| Dataset records |
■ ■ ■ ■
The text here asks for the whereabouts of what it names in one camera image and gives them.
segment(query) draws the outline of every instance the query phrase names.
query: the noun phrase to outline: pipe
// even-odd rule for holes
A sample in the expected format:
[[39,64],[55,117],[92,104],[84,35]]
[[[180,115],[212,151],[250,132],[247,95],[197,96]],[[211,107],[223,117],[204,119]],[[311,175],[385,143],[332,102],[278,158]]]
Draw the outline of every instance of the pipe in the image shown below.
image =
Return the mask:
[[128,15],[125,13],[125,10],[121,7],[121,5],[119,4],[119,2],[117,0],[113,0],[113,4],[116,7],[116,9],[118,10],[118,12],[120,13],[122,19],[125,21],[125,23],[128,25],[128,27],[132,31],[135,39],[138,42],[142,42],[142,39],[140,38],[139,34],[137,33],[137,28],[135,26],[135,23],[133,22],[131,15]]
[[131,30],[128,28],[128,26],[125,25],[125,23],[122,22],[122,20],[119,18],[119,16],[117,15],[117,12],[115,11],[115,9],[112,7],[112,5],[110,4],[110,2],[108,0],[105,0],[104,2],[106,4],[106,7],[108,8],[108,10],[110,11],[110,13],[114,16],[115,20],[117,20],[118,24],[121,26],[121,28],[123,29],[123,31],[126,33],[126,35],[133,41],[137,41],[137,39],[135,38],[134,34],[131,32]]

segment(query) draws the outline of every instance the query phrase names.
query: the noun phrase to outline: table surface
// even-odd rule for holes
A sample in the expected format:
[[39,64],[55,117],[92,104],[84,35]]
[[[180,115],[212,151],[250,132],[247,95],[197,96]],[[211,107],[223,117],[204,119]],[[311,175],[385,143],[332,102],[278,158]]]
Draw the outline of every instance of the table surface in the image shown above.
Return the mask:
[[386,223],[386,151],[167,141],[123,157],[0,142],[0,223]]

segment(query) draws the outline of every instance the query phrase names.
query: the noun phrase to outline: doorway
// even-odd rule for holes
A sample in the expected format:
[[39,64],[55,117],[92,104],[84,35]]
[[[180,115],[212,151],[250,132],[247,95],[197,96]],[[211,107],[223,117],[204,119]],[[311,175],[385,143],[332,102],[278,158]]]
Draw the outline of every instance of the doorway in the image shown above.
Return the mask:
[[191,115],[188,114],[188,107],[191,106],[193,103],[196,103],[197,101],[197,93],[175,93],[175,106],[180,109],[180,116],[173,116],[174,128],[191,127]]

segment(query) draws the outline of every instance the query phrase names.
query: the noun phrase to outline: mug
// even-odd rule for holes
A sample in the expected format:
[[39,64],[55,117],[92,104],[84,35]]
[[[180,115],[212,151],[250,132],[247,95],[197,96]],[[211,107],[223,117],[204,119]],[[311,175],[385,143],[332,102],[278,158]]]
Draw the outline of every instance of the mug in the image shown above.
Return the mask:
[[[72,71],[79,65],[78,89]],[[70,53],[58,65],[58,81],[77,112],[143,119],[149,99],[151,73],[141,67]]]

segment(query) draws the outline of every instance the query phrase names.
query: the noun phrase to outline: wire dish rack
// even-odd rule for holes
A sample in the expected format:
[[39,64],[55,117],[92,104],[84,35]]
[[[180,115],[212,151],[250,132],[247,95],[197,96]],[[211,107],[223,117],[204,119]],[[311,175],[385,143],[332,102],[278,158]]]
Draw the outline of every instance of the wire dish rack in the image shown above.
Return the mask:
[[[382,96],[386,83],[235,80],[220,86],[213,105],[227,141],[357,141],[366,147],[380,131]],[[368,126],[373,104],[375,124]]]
■ ■ ■ ■
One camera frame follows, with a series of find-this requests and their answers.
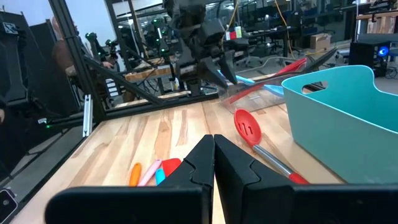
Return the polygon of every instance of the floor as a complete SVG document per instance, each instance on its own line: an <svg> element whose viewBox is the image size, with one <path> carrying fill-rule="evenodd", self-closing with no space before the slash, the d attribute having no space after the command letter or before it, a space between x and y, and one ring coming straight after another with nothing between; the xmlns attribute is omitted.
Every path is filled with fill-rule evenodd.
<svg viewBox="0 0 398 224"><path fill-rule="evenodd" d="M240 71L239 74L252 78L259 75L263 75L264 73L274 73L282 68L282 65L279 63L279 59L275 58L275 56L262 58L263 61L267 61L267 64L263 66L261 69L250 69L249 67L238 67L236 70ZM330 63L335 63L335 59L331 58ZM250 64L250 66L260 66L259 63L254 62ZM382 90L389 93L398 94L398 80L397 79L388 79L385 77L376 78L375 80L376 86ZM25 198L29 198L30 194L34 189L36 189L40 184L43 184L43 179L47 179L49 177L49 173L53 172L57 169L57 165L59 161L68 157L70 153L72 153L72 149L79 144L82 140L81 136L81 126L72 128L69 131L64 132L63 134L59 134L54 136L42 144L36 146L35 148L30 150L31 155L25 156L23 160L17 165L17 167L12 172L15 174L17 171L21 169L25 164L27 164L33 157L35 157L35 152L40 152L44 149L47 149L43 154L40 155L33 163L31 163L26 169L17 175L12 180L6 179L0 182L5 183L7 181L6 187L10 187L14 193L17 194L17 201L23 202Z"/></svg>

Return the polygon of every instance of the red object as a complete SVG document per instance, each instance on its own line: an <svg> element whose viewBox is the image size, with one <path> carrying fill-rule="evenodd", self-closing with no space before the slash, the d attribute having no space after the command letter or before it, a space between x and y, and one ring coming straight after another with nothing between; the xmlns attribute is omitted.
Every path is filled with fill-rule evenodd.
■ ■ ■ ■
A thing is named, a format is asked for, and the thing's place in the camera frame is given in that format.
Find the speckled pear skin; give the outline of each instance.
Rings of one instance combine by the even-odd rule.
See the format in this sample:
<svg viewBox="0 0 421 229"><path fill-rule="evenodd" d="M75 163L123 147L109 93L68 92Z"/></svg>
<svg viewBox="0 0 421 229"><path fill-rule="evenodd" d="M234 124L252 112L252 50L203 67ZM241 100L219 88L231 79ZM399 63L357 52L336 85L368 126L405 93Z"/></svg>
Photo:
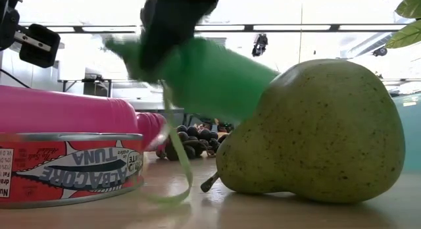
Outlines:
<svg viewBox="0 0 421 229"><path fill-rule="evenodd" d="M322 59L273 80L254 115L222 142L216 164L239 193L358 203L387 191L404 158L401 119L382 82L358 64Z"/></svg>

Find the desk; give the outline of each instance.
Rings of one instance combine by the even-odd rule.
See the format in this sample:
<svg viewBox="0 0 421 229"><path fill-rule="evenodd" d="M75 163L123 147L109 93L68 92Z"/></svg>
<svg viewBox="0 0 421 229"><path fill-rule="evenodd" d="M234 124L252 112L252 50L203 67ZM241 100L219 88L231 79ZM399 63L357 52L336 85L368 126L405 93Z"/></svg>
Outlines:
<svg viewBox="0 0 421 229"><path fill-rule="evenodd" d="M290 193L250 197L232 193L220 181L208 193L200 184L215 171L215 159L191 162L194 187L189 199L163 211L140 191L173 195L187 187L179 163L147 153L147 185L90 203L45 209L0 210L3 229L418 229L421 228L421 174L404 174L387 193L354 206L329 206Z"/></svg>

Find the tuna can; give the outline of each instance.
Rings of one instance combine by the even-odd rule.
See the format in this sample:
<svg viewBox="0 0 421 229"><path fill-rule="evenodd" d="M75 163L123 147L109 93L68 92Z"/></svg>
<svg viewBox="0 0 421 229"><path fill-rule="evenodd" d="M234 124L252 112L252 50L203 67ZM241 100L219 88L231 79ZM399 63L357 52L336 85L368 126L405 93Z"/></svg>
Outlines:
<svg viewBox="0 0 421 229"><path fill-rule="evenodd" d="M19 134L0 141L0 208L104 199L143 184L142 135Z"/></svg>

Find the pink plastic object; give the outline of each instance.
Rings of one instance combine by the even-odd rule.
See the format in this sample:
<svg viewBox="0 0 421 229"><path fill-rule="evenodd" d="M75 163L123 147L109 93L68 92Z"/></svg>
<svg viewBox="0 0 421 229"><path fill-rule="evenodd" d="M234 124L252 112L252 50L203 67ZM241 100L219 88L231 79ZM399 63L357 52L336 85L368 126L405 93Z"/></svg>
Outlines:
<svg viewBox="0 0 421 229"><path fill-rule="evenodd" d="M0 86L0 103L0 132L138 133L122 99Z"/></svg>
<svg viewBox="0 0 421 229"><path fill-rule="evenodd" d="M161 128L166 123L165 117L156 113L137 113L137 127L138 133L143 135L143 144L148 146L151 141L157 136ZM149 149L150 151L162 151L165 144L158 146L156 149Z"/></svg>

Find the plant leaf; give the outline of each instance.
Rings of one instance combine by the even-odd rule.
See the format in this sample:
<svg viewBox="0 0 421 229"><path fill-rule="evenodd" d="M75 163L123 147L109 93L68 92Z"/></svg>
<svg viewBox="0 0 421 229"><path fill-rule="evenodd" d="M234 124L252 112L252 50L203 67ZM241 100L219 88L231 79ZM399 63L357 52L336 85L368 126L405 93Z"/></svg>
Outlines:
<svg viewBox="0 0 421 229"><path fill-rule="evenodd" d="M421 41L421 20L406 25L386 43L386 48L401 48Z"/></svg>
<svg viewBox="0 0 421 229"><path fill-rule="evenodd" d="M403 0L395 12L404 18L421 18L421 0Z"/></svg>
■ ■ ■ ■
| ASSIGNMENT |
Check each line of the records for "another" and copy the ones that contain it.

| WRITTEN REPLY |
Return the polygon of every instance of the floor as a complete SVG document per instance, each instance on its own line: an <svg> element whose viewBox is the image size, with one <path> carrying fill-rule="evenodd", self-closing with no space before the slash, the d attribute having no space after the command letter or before it, a space between x and y, and one ring coming straight after another with nothing between; the xmlns attribute is omitted.
Return the polygon of every instance of the red object as a complete SVG document per instance, each instance on its own line: an <svg> element whose viewBox is the image size, with one <path> carrying fill-rule="evenodd", self-closing with no space before the slash, the d attribute having no space after the command letter or before it, a space between x and y, and one ring coming straight after another with nothing between; the xmlns attribute is omitted.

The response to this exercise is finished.